__What you are asked to do__
The response is to be the full listing, set down exactly.
══ Information shown ══
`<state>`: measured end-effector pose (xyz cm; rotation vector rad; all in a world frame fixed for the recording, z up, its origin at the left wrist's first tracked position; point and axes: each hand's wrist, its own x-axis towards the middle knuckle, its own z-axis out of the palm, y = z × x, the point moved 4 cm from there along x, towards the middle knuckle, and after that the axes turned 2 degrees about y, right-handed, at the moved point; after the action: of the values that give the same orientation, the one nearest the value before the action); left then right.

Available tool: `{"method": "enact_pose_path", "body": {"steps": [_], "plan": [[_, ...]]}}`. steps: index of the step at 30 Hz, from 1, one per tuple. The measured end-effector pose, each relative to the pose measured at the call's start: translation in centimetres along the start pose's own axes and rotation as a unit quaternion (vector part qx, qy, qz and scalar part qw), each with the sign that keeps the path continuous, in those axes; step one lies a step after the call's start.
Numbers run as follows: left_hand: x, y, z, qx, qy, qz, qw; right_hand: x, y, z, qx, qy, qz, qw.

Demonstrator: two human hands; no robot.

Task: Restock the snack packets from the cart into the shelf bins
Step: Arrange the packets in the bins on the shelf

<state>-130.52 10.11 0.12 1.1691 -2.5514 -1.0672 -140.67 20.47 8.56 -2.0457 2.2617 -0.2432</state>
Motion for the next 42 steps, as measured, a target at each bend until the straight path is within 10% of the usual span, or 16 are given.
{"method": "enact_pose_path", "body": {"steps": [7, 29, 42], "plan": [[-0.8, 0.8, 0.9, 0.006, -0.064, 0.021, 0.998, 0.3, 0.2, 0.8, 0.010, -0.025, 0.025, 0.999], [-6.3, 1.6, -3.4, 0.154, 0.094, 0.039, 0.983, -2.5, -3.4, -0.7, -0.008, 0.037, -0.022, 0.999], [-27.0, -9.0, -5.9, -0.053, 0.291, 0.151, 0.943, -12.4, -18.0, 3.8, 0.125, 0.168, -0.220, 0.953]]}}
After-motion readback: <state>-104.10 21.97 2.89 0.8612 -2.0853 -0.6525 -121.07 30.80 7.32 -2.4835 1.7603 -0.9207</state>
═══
__Answer space__
`<state>`: measured end-effector pose (xyz cm; rotation vector rad; all in a world frame fixed for the recording, z up, its origin at the left wrist's first tracked position; point and axes: each hand's wrist, its own x-axis towards the middle knuckle, its own z-axis out of the palm, y = z × x, the point moved 4 cm from there along x, towards the middle knuckle, and after that the axes turned 2 degrees about y, right-handed, at the moved point; after the action: of the values that give the same orientation, the one nearest the value before the action); left then right.

Available tool: `{"method": "enact_pose_path", "body": {"steps": [_], "plan": [[_, ...]]}}`. steps: index of the step at 30 Hz, from 1, one per tuple. The measured end-effector pose, each relative to the pose measured at the call's start: translation in centimetres along the start pose's own axes and rotation as a unit quaternion (vector part qx, qy, qz and scalar part qw), each with the sign that keeps the path continuous, in those axes; step one lies a step after the call's start.
Numbers run as follows: left_hand: x, y, z, qx, qy, qz, qw; right_hand: x, y, z, qx, qy, qz, qw.

Demonstrator: two human hands; no robot.

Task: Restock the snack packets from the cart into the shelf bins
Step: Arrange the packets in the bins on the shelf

<state>-130.52 10.11 0.12 1.1691 -2.5514 -1.0672 -140.67 20.47 8.56 -2.0457 2.2617 -0.2432</state>
Motion for the next 42 steps, as measured, a target at each bend until the straight path is within 10% of the usual span, or 16 are given.
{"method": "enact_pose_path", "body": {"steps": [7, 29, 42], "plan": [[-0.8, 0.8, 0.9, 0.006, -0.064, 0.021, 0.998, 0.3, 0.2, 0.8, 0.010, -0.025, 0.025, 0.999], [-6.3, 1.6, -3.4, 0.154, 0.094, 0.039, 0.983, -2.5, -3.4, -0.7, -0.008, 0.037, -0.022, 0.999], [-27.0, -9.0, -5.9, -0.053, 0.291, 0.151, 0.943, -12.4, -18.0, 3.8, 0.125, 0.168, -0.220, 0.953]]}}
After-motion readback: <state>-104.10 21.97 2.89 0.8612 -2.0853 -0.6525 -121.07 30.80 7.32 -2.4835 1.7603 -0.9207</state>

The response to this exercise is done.